[What is needed]: Return the data below, unchanged.

[Data provided]:

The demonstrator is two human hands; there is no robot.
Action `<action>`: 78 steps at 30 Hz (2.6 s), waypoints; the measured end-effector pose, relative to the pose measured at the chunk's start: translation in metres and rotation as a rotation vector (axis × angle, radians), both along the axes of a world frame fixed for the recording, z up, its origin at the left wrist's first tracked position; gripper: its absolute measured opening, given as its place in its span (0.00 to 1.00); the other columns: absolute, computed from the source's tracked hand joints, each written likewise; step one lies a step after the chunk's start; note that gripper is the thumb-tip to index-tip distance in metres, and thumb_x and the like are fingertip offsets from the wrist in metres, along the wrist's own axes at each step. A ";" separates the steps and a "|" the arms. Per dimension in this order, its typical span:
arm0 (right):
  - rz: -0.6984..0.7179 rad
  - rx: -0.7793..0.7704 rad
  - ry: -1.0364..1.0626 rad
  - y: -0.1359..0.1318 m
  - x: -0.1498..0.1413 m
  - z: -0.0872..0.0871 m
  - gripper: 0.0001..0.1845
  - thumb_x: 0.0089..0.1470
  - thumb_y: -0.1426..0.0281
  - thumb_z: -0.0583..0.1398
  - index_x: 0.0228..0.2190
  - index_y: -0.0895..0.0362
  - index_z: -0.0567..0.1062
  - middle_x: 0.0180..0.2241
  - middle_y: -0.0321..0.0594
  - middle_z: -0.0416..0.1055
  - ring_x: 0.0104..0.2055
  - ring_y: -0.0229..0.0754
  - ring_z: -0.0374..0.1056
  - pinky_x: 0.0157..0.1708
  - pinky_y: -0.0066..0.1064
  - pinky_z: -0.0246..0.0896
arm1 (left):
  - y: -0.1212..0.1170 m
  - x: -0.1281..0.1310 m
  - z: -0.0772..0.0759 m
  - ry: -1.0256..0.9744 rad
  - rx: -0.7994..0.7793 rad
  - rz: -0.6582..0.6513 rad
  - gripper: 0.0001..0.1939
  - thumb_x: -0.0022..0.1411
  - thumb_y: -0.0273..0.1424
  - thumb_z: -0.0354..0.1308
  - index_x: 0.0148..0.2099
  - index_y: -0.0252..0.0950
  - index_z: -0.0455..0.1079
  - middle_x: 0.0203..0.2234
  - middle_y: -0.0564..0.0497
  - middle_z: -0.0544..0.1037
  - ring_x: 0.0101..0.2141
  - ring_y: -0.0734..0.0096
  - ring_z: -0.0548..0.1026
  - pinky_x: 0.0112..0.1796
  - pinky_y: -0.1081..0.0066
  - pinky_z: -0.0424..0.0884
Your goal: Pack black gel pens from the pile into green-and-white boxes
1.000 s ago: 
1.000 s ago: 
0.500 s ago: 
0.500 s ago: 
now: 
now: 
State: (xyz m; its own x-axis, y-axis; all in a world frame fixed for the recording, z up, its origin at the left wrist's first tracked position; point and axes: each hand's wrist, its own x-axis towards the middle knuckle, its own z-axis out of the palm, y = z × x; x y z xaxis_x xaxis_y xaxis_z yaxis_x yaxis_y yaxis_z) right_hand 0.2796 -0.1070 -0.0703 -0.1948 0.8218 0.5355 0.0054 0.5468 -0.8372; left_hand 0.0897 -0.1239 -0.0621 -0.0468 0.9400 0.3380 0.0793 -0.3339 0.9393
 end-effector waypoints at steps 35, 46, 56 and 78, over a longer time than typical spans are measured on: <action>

[Solved problem]:
The demonstrator is two human hands; there is no robot.
Action `<action>`: 78 steps at 30 Hz (2.6 s), waypoints; the measured end-effector pose, relative to the pose measured at the chunk's start: translation in metres and rotation as a rotation vector (axis × angle, radians), both along the axes of a world frame fixed for the recording, z up, its origin at the left wrist's first tracked position; gripper: its absolute measured opening, given as its place in its span (0.00 to 1.00); the other columns: absolute, computed from the source's tracked hand joints, each written likewise; step one lies a step after the chunk's start; note that gripper is the thumb-tip to index-tip distance in metres, and thumb_x and the like are fingertip offsets from the wrist in metres, along the wrist's own axes at each step. A ";" separates the steps and a "|" the arms. Per dimension in this order, its typical span:
arm0 (right):
  - rz: -0.6984..0.7179 rad
  - rx: -0.7793..0.7704 rad
  - ry: -1.0364..1.0626 rad
  - y: -0.1359..0.1318 m
  - x: -0.1498..0.1413 m
  - z: -0.0872..0.0871 m
  - gripper: 0.0001..0.1845
  - thumb_x: 0.0089..0.1470
  - thumb_y: -0.1426..0.0281
  - thumb_z: -0.0583..0.1398
  - index_x: 0.0228..0.2190
  - index_y: -0.0895..0.0362
  - index_z: -0.0567..0.1062
  - middle_x: 0.0180..0.2241
  - middle_y: -0.0321..0.0594
  - middle_z: -0.0416..0.1055
  - ring_x: 0.0104..0.2055
  - ring_y: -0.0229..0.0754
  - ring_z: -0.0374..0.1056
  - pinky_x: 0.0157..0.1708
  - pinky_y: -0.0066..0.1064
  - pinky_z: -0.0246..0.0896
arm1 (left):
  - y: -0.1212..0.1170 m
  - x: -0.1281..0.1310 m
  - z: -0.0772..0.0759 m
  - ry: -1.0256..0.9744 rad
  - rx: -0.7994..0.7793 rad
  - rz: -0.6582..0.6513 rad
  - gripper: 0.0001..0.1939
  - thumb_x: -0.0022..0.1411
  - thumb_y: -0.0273..0.1424
  - thumb_z: -0.0354..0.1308
  - index_x: 0.0148..0.2099
  - index_y: -0.0252..0.0950
  - index_z: -0.0455..0.1079
  - middle_x: 0.0203..0.2234
  - middle_y: -0.0564..0.0497
  - middle_z: -0.0544..0.1037
  - ring_x: 0.0101..0.2141
  - ring_y: -0.0734..0.0096
  - ring_z: -0.0548..0.1026
  - pinky_x: 0.0112..0.1796
  - pinky_y: -0.1081..0.0066
  - pinky_z: -0.0424..0.0884
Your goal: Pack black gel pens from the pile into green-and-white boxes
1.000 s ago: 
1.000 s ago: 
0.500 s ago: 
0.500 s ago: 
now: 
now: 
State: (xyz m; its own x-axis, y-axis; all in a world frame fixed for the recording, z up, its origin at the left wrist's first tracked position; point and axes: each hand's wrist, its own x-axis towards the middle knuckle, its own z-axis out of the palm, y = z × x; x y z xaxis_x xaxis_y xaxis_z yaxis_x yaxis_y yaxis_z) right_hand 0.2796 -0.1070 -0.0703 -0.1948 0.8218 0.5355 0.0054 0.5468 -0.8372; left_hand 0.0897 -0.1239 -0.0621 -0.0468 0.9400 0.3380 0.0793 -0.3339 0.9393
 end-effector waypoints at steps 35, 46, 56 and 78, over a longer time than typical spans are measured on: <action>

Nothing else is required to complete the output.